When the melting chamber 2 has been damaged, after-lamming is performed to fix the powdered refractory material 1 on the upper portion of the outer peripheral portion to repair the melted refractory material 1, and the thermal expansion of the melting chamber 2 is further increased. Even so, the horizontal pressure applied to the heating coil 6 can be released. Accordingly, it is not necessary to increase the thickness of the cushion material 4, so that the heating efficiency does not decrease, and the number of the return path iron cores 7 does not need to be increased.
The weight can be reduced.

The inclination angle α of the tapered surface 10 formed on the outer peripheral wall surface of the melting chamber 2 and the inner peripheral wall surface of the coil cement 5 is 0.2 to 4 degrees with respect to the vertical line V, and particularly 0.5 to 0.9. The range of the degree is desirable, and if it is less than 0.2 degree, the sliding effect is small,
The horizontal pressure due to the expansion of the melting chamber 2 may be applied to the heating coil 6 to deform it, and if the inclination angle is larger than 4 degrees, the construction is troublesome.

[0013]

As described above, according to the induction melting furnace of the present invention, a tapered surface is formed on the outer peripheral wall surface of the melting chamber and the inner peripheral wall surface of the coil cement, and the tapered surface is formed along the tapered surface by expansion of the melting chamber.

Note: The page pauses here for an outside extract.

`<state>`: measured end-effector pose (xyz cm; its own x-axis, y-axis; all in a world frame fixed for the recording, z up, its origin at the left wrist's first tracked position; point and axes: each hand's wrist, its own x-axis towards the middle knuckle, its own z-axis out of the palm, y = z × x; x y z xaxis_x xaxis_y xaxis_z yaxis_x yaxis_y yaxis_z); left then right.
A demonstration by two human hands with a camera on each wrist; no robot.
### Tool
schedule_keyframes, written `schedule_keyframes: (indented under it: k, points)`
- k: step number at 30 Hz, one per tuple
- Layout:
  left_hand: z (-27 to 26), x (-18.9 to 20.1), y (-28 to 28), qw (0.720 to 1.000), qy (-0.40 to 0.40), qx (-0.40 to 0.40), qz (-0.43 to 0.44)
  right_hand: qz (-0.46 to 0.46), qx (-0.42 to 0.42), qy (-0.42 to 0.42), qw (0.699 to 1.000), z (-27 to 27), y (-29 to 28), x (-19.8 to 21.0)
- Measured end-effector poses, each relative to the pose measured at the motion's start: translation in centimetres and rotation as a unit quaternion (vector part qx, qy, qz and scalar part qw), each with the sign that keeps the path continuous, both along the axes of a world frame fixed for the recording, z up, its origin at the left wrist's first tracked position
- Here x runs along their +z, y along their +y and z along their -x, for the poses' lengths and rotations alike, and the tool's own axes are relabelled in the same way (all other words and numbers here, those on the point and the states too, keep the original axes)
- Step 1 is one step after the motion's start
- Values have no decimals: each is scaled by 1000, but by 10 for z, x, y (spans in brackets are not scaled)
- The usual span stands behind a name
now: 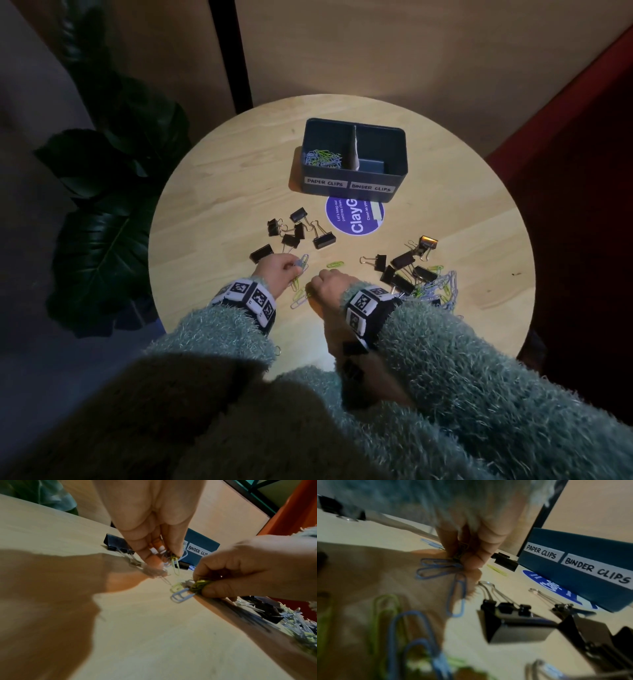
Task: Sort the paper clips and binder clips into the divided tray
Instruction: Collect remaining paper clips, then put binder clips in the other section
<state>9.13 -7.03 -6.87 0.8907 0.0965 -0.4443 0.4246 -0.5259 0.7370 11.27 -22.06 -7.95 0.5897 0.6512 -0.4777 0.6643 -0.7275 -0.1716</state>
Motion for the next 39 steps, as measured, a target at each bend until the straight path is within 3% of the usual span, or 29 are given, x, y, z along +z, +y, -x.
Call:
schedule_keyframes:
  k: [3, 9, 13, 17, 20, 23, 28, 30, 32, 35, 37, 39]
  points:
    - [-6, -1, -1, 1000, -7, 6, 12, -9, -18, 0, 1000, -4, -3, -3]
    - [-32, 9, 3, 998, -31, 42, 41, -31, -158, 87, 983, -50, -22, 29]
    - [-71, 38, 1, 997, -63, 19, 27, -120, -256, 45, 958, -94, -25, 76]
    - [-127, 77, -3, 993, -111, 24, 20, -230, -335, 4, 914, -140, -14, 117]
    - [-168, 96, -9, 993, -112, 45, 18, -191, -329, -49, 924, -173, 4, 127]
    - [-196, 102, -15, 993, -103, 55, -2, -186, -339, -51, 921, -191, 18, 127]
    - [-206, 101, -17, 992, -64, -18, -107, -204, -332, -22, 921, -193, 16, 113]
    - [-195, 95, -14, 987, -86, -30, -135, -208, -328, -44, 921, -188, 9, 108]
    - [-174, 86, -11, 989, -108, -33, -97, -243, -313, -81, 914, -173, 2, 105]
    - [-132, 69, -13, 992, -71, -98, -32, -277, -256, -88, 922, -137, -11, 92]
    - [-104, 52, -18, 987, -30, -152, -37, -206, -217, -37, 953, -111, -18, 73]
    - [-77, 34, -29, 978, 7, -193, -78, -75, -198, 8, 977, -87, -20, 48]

Since it slides upward, a large horizontal pressure is not applied to the coil cement surrounding it, thereby preventing deformation of the heating coil and performing stable operation for a long period of time. Further, by defining the inclination angle of the tapered surface, the upward sliding due to the expansion of the melting chamber is promoted, and the deformation of the heating coil can be more reliably prevented.

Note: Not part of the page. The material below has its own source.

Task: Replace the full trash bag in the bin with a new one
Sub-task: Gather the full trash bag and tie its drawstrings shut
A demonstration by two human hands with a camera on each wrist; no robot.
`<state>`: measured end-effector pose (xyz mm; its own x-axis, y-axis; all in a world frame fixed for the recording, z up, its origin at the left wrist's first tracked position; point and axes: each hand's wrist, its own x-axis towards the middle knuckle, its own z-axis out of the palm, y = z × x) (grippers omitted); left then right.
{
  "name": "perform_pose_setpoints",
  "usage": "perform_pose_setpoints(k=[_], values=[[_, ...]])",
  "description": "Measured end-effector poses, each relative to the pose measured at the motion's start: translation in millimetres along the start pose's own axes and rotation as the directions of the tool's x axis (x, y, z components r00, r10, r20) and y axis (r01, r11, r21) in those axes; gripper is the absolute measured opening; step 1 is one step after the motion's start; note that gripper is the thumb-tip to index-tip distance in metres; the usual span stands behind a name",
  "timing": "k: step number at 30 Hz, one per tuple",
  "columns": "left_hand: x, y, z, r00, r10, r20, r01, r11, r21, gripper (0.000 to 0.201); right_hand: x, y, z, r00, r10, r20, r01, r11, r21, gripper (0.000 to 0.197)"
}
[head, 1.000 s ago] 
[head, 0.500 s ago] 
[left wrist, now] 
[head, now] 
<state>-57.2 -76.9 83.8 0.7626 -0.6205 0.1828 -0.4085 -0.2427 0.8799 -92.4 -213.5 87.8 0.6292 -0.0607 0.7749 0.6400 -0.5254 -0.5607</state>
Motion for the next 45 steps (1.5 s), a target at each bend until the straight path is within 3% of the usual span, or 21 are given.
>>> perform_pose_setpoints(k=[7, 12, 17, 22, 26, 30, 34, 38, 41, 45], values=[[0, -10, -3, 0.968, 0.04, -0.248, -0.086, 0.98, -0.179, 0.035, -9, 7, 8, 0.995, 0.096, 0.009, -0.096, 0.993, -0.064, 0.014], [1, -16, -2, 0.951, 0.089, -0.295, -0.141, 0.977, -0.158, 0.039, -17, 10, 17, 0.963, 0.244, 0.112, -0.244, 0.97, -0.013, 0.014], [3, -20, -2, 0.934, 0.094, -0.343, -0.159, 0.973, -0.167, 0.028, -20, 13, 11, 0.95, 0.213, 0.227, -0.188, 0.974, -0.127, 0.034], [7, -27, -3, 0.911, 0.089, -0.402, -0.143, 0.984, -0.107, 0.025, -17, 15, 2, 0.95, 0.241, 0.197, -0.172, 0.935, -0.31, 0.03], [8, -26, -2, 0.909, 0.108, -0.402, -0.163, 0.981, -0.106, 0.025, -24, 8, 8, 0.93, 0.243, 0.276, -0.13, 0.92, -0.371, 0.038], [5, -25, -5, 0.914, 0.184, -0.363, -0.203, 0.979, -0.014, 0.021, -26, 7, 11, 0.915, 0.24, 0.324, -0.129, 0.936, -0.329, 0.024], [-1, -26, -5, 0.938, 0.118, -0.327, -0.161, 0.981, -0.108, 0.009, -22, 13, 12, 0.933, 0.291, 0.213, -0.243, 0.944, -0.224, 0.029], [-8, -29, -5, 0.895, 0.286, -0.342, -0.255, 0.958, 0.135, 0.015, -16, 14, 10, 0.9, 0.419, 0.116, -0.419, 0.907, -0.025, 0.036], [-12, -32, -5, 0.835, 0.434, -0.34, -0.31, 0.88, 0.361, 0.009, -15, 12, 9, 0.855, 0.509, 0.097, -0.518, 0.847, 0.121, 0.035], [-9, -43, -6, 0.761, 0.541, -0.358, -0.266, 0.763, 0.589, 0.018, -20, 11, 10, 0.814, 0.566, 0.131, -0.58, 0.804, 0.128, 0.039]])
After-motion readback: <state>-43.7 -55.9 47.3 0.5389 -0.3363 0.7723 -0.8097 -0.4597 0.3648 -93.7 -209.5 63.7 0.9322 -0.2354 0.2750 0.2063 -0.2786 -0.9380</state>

[Brief description of the drawings]

FIG. 1 is a cross-sectional view of an induction melting furnace having tapered surfaces formed on an outer peripheral wall surface of a melting chamber and an inner peripheral wall surface of a coil cement according to one embodiment of the present invention.

FIG. 2 is a cross-sectional view of the induction melting furnace showing a state where the melting chamber shown in FIG. 1 is expanded and slid upward.

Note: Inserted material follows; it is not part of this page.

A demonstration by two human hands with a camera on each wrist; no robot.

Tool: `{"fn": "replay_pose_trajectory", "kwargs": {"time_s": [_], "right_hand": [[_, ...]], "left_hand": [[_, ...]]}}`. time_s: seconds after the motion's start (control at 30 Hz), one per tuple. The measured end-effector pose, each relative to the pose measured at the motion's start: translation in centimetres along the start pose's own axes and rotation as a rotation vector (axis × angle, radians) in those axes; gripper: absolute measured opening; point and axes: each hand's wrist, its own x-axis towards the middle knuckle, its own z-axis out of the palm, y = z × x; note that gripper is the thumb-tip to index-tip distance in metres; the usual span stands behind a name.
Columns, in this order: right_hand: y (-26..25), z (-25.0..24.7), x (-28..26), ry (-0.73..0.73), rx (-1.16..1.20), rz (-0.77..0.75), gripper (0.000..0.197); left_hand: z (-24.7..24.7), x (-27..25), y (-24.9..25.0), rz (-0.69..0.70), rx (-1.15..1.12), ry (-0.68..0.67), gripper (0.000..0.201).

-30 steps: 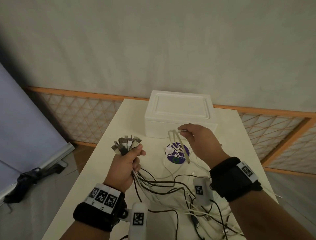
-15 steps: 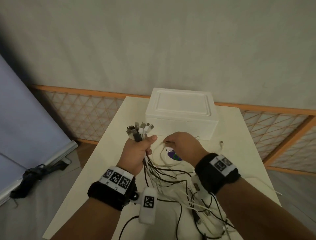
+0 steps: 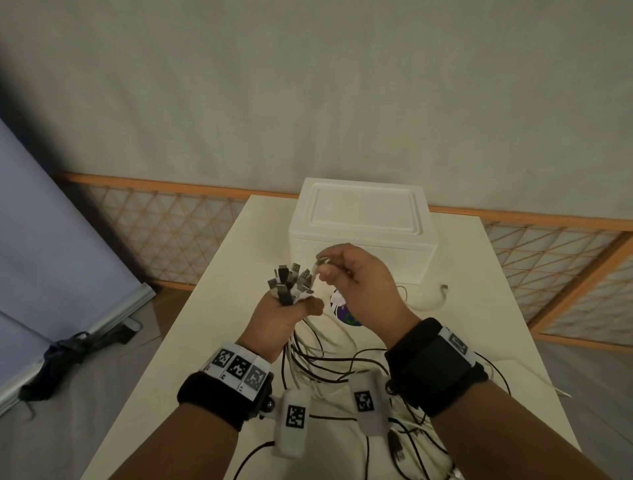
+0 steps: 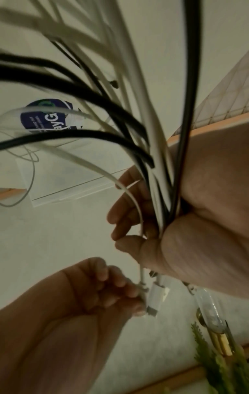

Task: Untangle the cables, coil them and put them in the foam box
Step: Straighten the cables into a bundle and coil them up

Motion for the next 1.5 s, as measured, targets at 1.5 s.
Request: {"fn": "replay_pose_trajectory", "kwargs": {"time_s": [1.5], "right_hand": [[1.1, 0.6, -6.0, -0.445, -0.346, -0.027, 0.026]], "left_hand": [[-3.2, -1.8, 1.3, 0.046, -0.454, 0.036, 0.026]]}}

FIG. 3 is a sectional view showing an induction melting furnace.

FIG. 4 is an enlarged sectional view showing a joining portion between a melting chamber and a coil cement of a conventional induction melting furnace.

[Description of sign]

 DESCRIPTION OF SYMBOLS 1 Refractory material 2 Melting room 4 Cushion material 5 Coil cement 6 Heating coil 7 Return magnetic core 8 Furnace frame 9 Molten metal 10 Tapered surface

Claims (2)

(57) [Claims] 1. An induction melting furnace in which a cushion material is interposed between an outer periphery of a crucible-shaped melting chamber and an inner circumference of a coil cement surrounding the melting chamber, wherein an upper wall surface of the melting chamber and an inner peripheral wall surface of the coil cement are arranged upward. An induction melting furnace characterized by forming a tapered surface inclined toward a heating coil toward the heating coil and comprising a cushion material of a slippery material. 2. The angle of the tapered surface is set at 0.
2. The induction melting furnace according to claim 1, wherein the furnace is inclined by 2 to 4 degrees.